Stoke-on-Trent £1 homes: New owners get first look

Lawrence Poxon and his wife Teresa Lawrence Poxon found out on Thursday he was eligible for a house

Owners of homes being sold for £1 in Stoke-on-Trent have been getting their first look inside the properties.

The city council put 33 homes up for sale in a bid to revamp the Portland Street and Bond Street areas.
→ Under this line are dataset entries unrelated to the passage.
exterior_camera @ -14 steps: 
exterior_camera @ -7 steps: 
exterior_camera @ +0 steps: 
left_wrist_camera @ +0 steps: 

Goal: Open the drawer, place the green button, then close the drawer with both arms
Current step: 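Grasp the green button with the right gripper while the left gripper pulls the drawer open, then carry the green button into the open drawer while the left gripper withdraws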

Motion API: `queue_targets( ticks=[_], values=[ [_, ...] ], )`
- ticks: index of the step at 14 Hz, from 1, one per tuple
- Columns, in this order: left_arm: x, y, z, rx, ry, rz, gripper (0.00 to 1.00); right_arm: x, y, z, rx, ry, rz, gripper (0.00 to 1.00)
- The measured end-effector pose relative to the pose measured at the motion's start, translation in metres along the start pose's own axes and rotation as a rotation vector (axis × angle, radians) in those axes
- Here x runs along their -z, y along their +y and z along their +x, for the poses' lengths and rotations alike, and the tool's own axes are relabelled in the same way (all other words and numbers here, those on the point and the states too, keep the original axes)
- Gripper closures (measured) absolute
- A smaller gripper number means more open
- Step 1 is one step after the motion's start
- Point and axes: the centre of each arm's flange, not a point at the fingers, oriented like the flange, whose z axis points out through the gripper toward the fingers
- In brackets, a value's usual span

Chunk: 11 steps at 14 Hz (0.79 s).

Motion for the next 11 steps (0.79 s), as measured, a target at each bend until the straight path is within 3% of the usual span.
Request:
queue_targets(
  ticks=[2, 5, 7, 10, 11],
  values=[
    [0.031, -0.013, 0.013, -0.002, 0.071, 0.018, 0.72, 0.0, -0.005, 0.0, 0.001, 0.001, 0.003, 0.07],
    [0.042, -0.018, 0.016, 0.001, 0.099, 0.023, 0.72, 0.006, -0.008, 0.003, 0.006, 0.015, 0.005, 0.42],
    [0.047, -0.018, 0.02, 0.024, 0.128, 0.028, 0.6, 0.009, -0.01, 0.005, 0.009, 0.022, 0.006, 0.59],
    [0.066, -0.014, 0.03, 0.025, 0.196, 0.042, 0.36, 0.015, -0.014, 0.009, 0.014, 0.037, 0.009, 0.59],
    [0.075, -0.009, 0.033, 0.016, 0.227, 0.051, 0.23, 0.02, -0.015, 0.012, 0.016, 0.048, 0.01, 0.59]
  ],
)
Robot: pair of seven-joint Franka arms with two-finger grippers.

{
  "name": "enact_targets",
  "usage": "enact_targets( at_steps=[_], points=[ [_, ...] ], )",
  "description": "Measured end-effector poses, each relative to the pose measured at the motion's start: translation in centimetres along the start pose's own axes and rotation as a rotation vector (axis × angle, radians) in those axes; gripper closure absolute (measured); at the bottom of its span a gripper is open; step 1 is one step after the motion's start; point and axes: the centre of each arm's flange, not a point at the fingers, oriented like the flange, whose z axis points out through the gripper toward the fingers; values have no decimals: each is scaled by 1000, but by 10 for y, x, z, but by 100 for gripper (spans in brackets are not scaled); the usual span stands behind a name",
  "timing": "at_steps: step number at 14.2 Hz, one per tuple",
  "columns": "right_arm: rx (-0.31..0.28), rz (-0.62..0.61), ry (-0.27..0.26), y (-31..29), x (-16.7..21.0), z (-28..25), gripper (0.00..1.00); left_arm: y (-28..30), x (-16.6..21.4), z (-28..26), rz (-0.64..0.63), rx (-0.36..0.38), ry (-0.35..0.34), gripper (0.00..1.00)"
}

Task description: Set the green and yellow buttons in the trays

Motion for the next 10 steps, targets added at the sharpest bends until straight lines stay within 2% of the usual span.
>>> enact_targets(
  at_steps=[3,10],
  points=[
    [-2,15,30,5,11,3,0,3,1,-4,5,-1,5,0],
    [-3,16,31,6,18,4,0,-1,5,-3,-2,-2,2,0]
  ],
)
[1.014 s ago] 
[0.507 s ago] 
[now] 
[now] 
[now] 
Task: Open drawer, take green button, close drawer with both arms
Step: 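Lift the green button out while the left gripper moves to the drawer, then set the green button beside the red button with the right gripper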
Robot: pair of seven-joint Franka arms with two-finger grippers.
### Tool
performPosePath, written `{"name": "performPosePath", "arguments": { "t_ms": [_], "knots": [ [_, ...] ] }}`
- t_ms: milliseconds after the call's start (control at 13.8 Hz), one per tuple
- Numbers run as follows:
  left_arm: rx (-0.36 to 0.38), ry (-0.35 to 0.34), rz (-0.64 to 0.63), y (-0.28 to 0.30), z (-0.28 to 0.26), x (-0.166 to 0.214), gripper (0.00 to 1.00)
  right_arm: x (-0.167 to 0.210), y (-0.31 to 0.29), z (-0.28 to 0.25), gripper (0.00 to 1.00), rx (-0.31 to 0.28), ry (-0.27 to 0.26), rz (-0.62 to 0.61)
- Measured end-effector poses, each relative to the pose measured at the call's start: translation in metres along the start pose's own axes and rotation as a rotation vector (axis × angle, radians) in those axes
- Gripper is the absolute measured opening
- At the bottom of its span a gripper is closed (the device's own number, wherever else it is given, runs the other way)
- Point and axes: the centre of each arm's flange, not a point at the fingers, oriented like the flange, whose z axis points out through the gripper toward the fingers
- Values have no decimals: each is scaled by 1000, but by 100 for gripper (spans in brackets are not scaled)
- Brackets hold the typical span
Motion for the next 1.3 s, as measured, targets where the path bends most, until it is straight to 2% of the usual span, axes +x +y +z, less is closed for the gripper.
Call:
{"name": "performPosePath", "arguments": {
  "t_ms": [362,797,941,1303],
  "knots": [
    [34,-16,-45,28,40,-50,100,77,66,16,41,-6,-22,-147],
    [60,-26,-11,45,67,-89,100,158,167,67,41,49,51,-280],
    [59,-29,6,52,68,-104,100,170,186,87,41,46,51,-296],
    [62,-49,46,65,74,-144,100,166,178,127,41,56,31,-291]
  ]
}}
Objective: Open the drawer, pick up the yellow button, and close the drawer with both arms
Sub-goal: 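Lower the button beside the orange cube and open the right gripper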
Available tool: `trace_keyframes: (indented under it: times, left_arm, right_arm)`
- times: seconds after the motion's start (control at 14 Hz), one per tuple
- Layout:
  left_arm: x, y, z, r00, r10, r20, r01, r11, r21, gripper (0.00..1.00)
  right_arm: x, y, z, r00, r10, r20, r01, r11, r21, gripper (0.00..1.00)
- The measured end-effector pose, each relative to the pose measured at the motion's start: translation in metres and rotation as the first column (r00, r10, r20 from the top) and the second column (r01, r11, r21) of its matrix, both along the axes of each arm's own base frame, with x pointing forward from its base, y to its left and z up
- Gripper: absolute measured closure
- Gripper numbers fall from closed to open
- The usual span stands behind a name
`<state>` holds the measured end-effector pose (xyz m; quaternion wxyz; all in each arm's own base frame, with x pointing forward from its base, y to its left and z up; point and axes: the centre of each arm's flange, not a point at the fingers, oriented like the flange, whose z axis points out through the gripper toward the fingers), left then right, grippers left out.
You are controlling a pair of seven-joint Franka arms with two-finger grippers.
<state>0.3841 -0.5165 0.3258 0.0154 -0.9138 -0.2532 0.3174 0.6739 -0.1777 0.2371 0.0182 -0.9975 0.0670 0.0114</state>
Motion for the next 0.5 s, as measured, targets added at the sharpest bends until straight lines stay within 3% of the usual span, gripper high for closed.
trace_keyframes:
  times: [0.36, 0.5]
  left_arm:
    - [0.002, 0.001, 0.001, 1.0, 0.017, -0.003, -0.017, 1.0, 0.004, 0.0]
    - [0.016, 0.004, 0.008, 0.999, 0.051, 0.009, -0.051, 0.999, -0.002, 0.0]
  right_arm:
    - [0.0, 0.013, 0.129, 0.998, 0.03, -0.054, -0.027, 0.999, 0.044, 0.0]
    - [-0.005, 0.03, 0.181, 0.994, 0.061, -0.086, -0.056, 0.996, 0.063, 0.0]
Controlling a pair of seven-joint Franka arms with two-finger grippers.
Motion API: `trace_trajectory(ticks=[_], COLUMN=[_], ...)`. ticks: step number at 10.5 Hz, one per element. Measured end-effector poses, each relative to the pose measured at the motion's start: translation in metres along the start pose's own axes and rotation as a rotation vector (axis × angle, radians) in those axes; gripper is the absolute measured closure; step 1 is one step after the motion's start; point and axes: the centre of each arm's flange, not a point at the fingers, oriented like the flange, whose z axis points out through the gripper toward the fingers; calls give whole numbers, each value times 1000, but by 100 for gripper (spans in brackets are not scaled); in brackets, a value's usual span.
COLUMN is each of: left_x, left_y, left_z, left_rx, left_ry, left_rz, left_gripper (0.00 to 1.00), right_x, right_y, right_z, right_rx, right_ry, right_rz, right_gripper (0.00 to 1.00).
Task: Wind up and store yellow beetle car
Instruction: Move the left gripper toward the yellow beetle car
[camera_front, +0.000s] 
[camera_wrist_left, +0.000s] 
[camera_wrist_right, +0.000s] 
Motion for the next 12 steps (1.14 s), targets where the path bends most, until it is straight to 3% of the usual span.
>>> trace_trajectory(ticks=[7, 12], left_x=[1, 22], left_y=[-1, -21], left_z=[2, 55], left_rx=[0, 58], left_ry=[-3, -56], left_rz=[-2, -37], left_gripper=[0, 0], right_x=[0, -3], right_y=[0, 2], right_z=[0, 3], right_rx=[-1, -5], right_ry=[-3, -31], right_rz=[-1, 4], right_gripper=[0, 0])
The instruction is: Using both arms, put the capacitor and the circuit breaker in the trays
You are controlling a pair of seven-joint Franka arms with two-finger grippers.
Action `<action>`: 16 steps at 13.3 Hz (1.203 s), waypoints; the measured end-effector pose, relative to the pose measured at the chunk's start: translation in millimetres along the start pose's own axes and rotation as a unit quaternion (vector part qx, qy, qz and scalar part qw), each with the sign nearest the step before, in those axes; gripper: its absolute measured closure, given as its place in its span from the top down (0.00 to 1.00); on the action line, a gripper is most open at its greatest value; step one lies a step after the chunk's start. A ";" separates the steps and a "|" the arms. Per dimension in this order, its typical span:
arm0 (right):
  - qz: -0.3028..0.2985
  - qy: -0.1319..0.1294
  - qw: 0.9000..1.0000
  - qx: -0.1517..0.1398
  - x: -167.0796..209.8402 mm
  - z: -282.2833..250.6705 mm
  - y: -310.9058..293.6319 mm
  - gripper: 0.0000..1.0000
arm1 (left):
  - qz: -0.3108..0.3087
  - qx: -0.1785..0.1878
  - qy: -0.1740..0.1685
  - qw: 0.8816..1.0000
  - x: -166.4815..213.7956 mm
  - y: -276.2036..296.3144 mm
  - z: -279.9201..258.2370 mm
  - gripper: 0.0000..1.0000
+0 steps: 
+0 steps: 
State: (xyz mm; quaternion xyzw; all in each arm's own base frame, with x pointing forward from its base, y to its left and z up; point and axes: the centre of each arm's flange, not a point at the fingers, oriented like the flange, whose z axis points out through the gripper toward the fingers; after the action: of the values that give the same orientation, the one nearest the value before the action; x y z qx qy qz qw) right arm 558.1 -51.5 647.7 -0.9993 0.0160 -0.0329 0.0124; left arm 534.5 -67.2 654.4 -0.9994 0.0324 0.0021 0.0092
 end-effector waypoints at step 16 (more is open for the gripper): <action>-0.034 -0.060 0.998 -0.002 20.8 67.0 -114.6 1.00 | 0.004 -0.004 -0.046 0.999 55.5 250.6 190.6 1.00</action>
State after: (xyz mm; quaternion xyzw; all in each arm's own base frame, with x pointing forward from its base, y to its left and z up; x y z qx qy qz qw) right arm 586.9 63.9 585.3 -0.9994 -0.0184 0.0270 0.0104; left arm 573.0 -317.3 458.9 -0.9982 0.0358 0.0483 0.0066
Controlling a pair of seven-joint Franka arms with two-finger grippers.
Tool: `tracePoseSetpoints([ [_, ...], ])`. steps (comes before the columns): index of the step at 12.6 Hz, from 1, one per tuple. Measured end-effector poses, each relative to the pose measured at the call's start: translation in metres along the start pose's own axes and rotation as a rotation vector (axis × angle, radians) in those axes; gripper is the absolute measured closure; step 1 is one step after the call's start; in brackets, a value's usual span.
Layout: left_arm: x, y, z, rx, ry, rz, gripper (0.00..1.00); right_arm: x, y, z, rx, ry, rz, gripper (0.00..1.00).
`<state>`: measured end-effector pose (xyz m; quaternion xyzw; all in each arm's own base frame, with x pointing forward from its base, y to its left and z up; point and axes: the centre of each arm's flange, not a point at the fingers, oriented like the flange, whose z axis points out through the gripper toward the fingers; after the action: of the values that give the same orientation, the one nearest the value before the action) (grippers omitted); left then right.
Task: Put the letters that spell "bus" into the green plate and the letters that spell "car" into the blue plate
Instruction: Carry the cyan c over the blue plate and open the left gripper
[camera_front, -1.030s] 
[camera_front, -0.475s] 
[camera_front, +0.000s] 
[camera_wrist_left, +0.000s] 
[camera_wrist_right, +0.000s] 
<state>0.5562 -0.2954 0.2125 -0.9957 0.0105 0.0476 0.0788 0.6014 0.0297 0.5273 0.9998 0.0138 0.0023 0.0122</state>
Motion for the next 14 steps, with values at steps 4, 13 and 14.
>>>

The houses had faced demolition.

Successful applicants have been offered £30,000 loans to complete essential repairs, which must be carried out.

The new owners said they were pleased with the homes and said it was the only way they could afford to buy a house.

Bus driver Lawrence Poxon, 47, only discovered on Thursday he was eligible for a house.

He and his wife, Teresa, will find out on 26 October which one they will be allocated.

"You haven't got to scrape and save and worry about the rent or worry if the landlord will sell the home," he said.

"If it's going to fail, it will be down to the people who are here, but really I think it's going to work."

'More passion'

One of the first new owners, Rachel Roberts, 31, said there were "two decent sized bedrooms" in her house in Rutland Street.

Work on her property starts next month and she reckoned she could move in at the end of March.

Her great-grandparents lived in Rutland Street and her father is from Denbigh Street - another of the roads in the scheme.

She said: "At first it sounded too good to be true. It always seems like there's going to be a catch, but there isn't.

Rachel Roberts Rachel Roberts said "at first it sounded too good to be true"

"I love this city and want to do whatever I can to help it.

"It's about bringing more passion to the area and that's what I hope we will all do here."

The full handover for the properties is not expected to be completed until the spring.

Anyone who works in the city, has lived there for three years and owns no other properties was invited to apply.

In return, they were asked to commit to living in the area for five years and to bring the homes up to modern standards.

Neil Watson, environmental health officer with the city council, said: "The ultimate goal here is to stabilise the once failing housing market and encourage owner occupancy which are the bedrock of stability in any community."

The city council's £3m scheme has been part-funded through a government grant to bring the properties back into use.

Many of the houses now owned by the local authority were bought from private owners and were due to be demolished under the Pathfinder programme, which was scrapped in 2010.

The application process started in April. Most of the properties are two-bedroom houses, although some are three-bedroom.

A Stoke-on-Trent City Council spokesman confirmed 20 of the houses had now been signed over.

More than 600 people originally expressed an interest in the properties.